__Work item__: Once the pictures are removed, restate the listing word for word.

__Entries supplied__:

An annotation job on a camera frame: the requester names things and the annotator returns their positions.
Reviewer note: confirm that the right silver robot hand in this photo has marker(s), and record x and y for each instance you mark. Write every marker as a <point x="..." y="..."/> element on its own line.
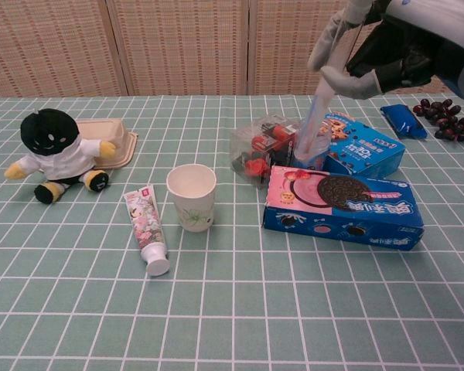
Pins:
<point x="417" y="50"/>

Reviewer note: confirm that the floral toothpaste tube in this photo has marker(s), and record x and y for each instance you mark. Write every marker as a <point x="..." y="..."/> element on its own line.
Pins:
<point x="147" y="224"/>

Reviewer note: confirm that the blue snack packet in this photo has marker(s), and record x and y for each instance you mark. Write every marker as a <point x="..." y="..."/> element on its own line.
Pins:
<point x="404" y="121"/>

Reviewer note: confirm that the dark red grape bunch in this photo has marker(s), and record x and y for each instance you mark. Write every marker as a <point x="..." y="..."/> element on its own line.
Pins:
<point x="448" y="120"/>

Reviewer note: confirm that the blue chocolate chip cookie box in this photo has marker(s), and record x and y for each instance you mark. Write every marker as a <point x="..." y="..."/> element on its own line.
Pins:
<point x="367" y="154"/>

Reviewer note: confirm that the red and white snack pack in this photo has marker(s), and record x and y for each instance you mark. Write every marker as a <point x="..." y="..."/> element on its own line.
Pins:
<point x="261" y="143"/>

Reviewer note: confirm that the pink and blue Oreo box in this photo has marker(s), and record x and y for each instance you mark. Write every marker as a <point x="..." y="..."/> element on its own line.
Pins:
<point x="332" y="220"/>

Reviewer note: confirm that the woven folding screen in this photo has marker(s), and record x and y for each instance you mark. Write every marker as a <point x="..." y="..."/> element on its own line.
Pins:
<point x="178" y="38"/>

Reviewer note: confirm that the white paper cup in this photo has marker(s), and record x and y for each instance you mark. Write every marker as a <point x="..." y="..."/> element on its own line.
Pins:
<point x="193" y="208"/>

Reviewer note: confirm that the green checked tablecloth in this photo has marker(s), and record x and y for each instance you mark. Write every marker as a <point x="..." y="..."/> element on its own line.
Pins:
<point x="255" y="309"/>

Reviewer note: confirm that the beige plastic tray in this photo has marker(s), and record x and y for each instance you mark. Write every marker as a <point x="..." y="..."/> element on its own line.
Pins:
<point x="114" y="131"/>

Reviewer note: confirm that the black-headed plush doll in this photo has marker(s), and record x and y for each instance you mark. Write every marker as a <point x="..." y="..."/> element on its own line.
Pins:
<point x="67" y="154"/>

__Response box__:
An annotation job on a camera frame: the requester names things and the annotator returns their positions.
Reviewer note: confirm that the right silver robot hand in this photo has marker(s), and record x and y for each instance you mark. Write every marker as a <point x="..." y="..."/> element on its own line.
Pins:
<point x="417" y="50"/>

Reviewer note: confirm that the floral toothpaste tube in this photo has marker(s), and record x and y for each instance you mark. Write every marker as a <point x="..." y="..."/> element on its own line.
Pins:
<point x="147" y="224"/>

Reviewer note: confirm that the blue snack packet in this photo has marker(s), and record x and y for each instance you mark. Write every marker as a <point x="..." y="..."/> element on its own line.
Pins:
<point x="404" y="121"/>

Reviewer note: confirm that the dark red grape bunch in this photo has marker(s), and record x and y for each instance you mark. Write every marker as a <point x="..." y="..."/> element on its own line.
Pins:
<point x="448" y="120"/>

Reviewer note: confirm that the blue chocolate chip cookie box in this photo has marker(s), and record x and y for each instance you mark. Write every marker as a <point x="..." y="..."/> element on its own line.
Pins:
<point x="367" y="154"/>

Reviewer note: confirm that the red and white snack pack in this photo has marker(s), and record x and y for each instance you mark. Write every marker as a <point x="..." y="..."/> element on its own line.
Pins:
<point x="261" y="143"/>

Reviewer note: confirm that the pink and blue Oreo box in this photo has marker(s), and record x and y for each instance you mark. Write every marker as a <point x="..." y="..."/> element on its own line.
Pins:
<point x="332" y="220"/>

Reviewer note: confirm that the woven folding screen in this photo has marker(s), and record x and y for each instance you mark. Write every marker as a <point x="..." y="..."/> element on its own line.
Pins:
<point x="178" y="38"/>

Reviewer note: confirm that the white paper cup in this photo has marker(s), and record x and y for each instance you mark. Write every marker as a <point x="..." y="..."/> element on its own line.
Pins:
<point x="193" y="208"/>

Reviewer note: confirm that the green checked tablecloth in this photo has marker(s), and record x and y for each instance you mark. Write every marker as a <point x="..." y="..."/> element on its own line.
Pins:
<point x="255" y="309"/>

Reviewer note: confirm that the beige plastic tray in this photo has marker(s), and record x and y for each instance you mark. Write every marker as a <point x="..." y="..."/> element on its own line.
Pins:
<point x="114" y="131"/>

Reviewer note: confirm that the black-headed plush doll in this photo has marker(s), and record x and y for each instance you mark. Write every marker as a <point x="..." y="..."/> element on its own line.
Pins:
<point x="67" y="154"/>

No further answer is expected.